La liste des survivants dans un avis de décès suit un ordre établi par la tradition. Mais quand la réalité familiale est complexe, cet ordre doit être adapté. L'objectif reste le même : rendre hommage au défunt tout en respectant chaque personne nommée dans l'avis.
Divorce et ex-conjoints
Le divorce est une situation courante qui soulève plusieurs questions dans la rédaction d'un avis de décès. Faut-il mentionner l'ex-conjoint? La réponse dépend du contexte et des liens maintenus après la séparation.

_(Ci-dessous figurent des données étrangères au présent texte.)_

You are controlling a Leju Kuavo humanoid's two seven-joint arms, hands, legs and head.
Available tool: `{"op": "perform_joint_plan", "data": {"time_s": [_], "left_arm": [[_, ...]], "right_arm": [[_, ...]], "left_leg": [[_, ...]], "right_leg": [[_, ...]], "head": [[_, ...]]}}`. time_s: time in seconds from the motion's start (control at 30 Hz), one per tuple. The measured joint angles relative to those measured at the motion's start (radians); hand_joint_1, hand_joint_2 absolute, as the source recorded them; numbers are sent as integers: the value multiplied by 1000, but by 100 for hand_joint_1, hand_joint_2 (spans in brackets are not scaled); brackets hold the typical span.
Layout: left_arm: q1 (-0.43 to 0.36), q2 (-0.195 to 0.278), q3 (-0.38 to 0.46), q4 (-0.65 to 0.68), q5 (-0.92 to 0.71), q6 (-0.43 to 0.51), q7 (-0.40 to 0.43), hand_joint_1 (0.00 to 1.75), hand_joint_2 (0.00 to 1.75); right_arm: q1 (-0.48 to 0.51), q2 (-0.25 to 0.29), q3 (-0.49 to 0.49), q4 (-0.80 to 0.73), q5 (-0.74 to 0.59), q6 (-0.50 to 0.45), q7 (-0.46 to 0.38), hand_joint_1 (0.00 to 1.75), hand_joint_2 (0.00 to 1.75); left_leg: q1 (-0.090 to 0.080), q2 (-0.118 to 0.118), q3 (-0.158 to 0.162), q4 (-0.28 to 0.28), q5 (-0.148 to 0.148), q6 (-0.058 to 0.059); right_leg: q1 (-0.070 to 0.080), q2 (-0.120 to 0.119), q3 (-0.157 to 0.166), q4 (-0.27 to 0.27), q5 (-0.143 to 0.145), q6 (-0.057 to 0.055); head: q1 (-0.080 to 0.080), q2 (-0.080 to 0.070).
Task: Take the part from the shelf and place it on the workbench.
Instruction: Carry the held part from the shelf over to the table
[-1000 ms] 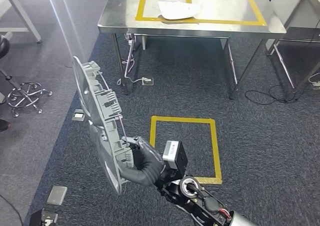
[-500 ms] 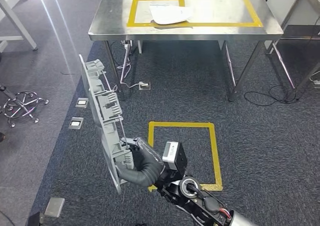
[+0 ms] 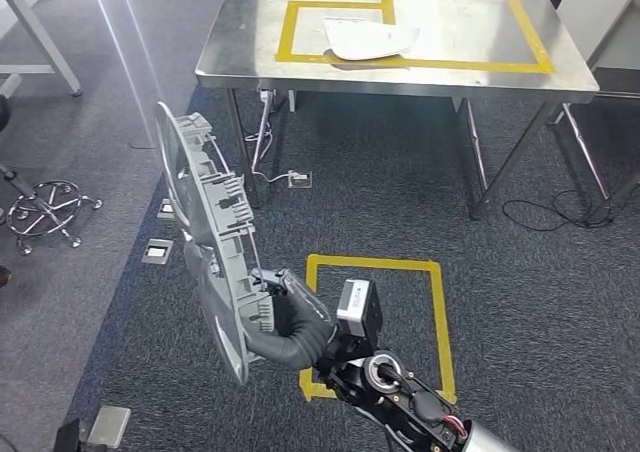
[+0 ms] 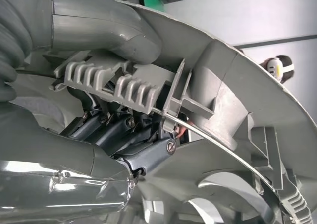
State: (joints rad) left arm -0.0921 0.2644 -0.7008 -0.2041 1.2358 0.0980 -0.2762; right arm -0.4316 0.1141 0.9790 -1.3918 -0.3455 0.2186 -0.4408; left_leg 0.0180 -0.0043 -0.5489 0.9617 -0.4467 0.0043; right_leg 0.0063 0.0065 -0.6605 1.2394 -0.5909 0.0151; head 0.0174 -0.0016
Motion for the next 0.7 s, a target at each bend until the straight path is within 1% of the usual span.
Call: {"op": "perform_joint_plan", "data": {"time_s": [0.03,0.07,0.1,0.13,0.17,0.2,0.23,0.27,0.3,0.33,0.37,0.4,0.43,0.47,0.5,0.53,0.57,0.6,0.63,0.67,0.7], "left_arm": [[0,0,0,0,1,0,0,0,0],[0,0,0,0,1,0,0,0,0],[-1,-1,0,0,1,1,0,0,0],[-1,-1,0,0,2,1,1,0,0],[-2,-2,0,0,2,1,2,0,0],[-2,-2,0,0,2,1,2,0,0],[-2,-2,0,0,3,1,3,0,0],[-2,-3,0,0,3,1,3,0,0],[-4,-3,0,0,3,1,3,0,0],[-6,-3,0,0,3,1,3,0,0],[-7,-3,0,0,2,1,2,0,0],[-8,-3,0,0,2,1,2,0,0],[-7,-2,0,0,2,1,2,0,0],[-5,-3,0,0,2,1,2,0,0],[-3,-2,0,0,2,1,2,0,0],[-2,-2,0,0,2,1,2,0,0],[-1,0,0,0,2,1,2,0,0],[-1,1,0,0,2,1,2,0,0],[-2,1,0,0,1,1,2,0,0],[-2,1,0,0,1,1,2,0,0],[-2,1,0,0,1,1,2,0,0]], "right_arm": [[0,0,0,1,-4,2,-1,155,175],[0,0,-1,1,-7,5,-1,155,175],[-1,0,-1,3,-9,7,-2,155,175],[-2,0,-2,4,-12,8,-3,155,175],[-3,0,-2,6,-16,9,-4,155,175],[-4,1,-3,7,-19,10,-4,155,175],[-6,2,-4,7,-23,10,-5,155,175],[-7,3,-5,8,-26,10,-6,155,175],[-9,5,-5,8,-28,10,-6,155,175],[-11,6,-6,9,-29,10,-6,155,175],[-13,6,-6,10,-30,9,-6,155,175],[-14,6,-6,11,-31,8,-7,155,175],[-14,6,-6,12,-32,7,-8,155,175],[-13,6,-7,13,-33,6,-9,155,175],[-13,6,-7,15,-35,5,-9,155,175],[-12,6,-7,16,-37,4,-10,155,175],[-12,6,-7,17,-37,3,-10,155,175],[-12,6,-7,17,-38,3,-10,155,175],[-13,6,-7,18,-38,2,-10,155,175],[-12,6,-8,18,-38,2,-10,155,175],[-12,6,-8,18,-38,1,-10,155,175]], "left_leg": [[-1,-1,14,0,-9,-1],[-1,-2,26,-1,-19,-3],[-2,-4,35,-1,-26,-6],[-2,-4,39,-1,-32,-10],[-3,-4,41,1,-36,-16],[-3,-4,44,3,-37,-22],[-2,-4,46,7,-40,-27],[-1,-3,46,20,-42,-31],[0,-2,33,48,-49,-34],[0,-2,7,95,-63,-38],[1,-2,-31,158,-84,-41],[1,-2,-77,222,-108,-45],[1,-2,-116,269,-125,-49],[2,-2,-142,288,-124,-50],[2,-2,-149,269,-101,-50],[2,-2,-137,215,-56,-49],[3,-2,-115,140,-2,-47],[1,-2,-94,73,30,-44],[0,-2,-79,26,48,-40],[-3,-2,-72,3,54,-35],[-4,-1,-69,-1,45,-28]], "right_leg": [[0,0,13,-58,46,-5],[1,0,30,-131,103,-11],[5,-1,44,-193,140,-17],[8,-1,57,-234,166,-22],[12,-1,62,-256,175,-27],[14,0,69,-261,169,-32],[12,1,81,-270,174,-36],[11,2,91,-278,174,-40],[9,2,103,-285,174,-43],[7,2,112,-291,173,-45],[7,2,116,-293,171,-48],[7,3,119,-294,167,-51],[7,5,122,-293,162,-53],[7,8,128,-293,157,-53],[6,11,136,-293,150,-52],[6,14,146,-293,143,-50],[6,15,154,-293,135,-47],[7,17,162,-292,127,-43],[8,19,164,-291,120,-38],[9,21,167,-290,115,-33],[11,23,169,-287,112,-27]], "head": [[4,0],[9,0],[12,0],[15,0],[15,0],[15,0],[15,0],[14,0],[11,0],[6,0],[0,0],[-6,0],[-11,0],[-16,0],[-20,0],[-25,0],[-30,0],[-34,0],[-38,0],[-39,0],[-38,0]]}}
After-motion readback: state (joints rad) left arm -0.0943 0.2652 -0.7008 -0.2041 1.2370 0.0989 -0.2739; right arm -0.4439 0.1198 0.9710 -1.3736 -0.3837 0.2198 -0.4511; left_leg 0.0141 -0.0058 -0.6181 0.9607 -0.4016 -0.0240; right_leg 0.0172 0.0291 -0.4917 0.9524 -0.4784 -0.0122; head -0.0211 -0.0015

Si le défunt et son ex-conjoint avaient conservé une relation cordiale, surtout en présence d'enfants issus de cette union, il est courant de mentionner l'ex-conjoint dans l'avis. La formule utilisée est généralement « père/mère de (prénom des enfants) et ex-conjoint(e) de (prénom) ». Cette formulation reconnaît le lien parental tout en précisant que la relation conjugale a pris fin.
Si la séparation était conflictuelle ou si l'ex-conjoint ne souhaite pas être mentionné, il est préférable de l'omettre de l'avis. La rédaction d'un avis de décès dans une situation familiale complexe exige de la délicatesse et une communication ouverte entre les proches impliqués.